Мы несколько месяцев ждали места в детском саду для нашего Сашки. Дождались. Пошли в садик, и я начала через неделю сидеть с ним на больничном.
Я не могла понять, что случилось, почему мой ребенок, которого мы закаляли с детства совершенно не справлялся с возможными сквозняками и микробами и саду?
В таком ритме у нас прошло несколько месяцев, приводя сына в группу, я общалась с другими родителями, и у них были аналогичные проблемы. Почти смирившись с этим, мол, все дети болеют, я как-то пришла за Сашкой раньше обычного, когда детки только выбрались из кроваток после дневного сна.
Картина, которую я увидел, привела меня в ужас. По группе бродили просыпающиеся дети, в одних трусиках, ими руководили воспитательница и нянечка, одетые под халатами в теплые свитера, окна были распахнуты настежь, а за окном начинался февраль…

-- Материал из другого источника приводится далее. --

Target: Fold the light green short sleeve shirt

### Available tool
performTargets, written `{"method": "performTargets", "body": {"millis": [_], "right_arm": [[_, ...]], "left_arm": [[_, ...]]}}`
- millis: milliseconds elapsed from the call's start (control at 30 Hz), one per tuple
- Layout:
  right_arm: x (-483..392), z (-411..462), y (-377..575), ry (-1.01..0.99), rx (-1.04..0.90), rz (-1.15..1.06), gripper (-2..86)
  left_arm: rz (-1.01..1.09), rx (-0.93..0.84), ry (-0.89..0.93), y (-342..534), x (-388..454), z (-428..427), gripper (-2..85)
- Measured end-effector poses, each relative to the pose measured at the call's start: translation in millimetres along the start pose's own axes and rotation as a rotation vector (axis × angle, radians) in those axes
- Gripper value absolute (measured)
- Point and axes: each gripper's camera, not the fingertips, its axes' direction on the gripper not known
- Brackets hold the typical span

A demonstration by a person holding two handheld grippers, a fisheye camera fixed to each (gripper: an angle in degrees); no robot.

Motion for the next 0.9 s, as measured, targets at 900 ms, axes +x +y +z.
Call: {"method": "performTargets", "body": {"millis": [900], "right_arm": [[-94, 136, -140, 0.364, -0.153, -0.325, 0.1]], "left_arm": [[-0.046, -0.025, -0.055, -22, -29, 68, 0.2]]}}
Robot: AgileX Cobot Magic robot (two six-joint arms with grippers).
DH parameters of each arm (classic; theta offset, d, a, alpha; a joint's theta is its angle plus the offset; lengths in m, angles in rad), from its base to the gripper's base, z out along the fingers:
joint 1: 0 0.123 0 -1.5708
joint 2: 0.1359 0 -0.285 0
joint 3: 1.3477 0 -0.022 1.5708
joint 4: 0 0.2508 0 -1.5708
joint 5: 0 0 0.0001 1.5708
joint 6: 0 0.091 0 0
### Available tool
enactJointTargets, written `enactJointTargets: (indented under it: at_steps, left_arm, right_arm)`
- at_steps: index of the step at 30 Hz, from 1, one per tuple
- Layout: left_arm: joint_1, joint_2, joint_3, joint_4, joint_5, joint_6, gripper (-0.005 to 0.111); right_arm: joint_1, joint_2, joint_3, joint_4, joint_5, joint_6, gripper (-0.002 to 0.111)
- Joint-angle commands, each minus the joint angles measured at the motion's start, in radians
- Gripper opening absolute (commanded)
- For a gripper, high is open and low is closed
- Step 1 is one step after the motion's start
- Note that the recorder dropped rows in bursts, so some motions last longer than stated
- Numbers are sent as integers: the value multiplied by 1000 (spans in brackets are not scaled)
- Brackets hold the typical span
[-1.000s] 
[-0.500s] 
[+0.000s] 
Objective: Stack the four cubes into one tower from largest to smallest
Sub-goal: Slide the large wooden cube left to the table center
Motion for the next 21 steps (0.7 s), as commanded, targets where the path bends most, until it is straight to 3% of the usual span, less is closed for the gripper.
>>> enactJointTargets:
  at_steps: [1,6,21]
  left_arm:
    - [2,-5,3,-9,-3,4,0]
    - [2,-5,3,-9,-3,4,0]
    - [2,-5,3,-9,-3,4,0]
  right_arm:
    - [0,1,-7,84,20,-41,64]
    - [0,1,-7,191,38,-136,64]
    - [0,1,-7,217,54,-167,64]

Мне, в дубленке, было в группе совсем не жарко, а столбик термометра упал до тринадцати градусов.
Увидев меня, воспитательница метнулась к окнам, и «проветривание» прекратилось. Извиняющимся тоном она объяснила, что это необходимая по распорядку дня процедура.
Сашка, увидев меня, забрался на руки, я спрятала его под дубленкой, а сынок синими губами прошептал: «Ты такая теплая…»
Наверное, у меня на лице было написано много эмоций, сдерживало только присутствие детей. Единственное, что я себе позволила, — громко предложила воспитательнице и нянечке раздеться до трусов, чтобы быть, как все в этом помещении. Дети засмеялись и захлопали в ладошки, а две «хозяйки Северного полюса» злобно сверкнули на меня глазами.
Потом был разговор с заведующей, и собеседование с любительницами «закалки», и «проветривания». Мы нашли разумный компромисс – при мне были написаны заявления об увольнении, а я пообещала не обнародовать ситуацию родителям и в высшие инстанции, хотя, наверное, зря.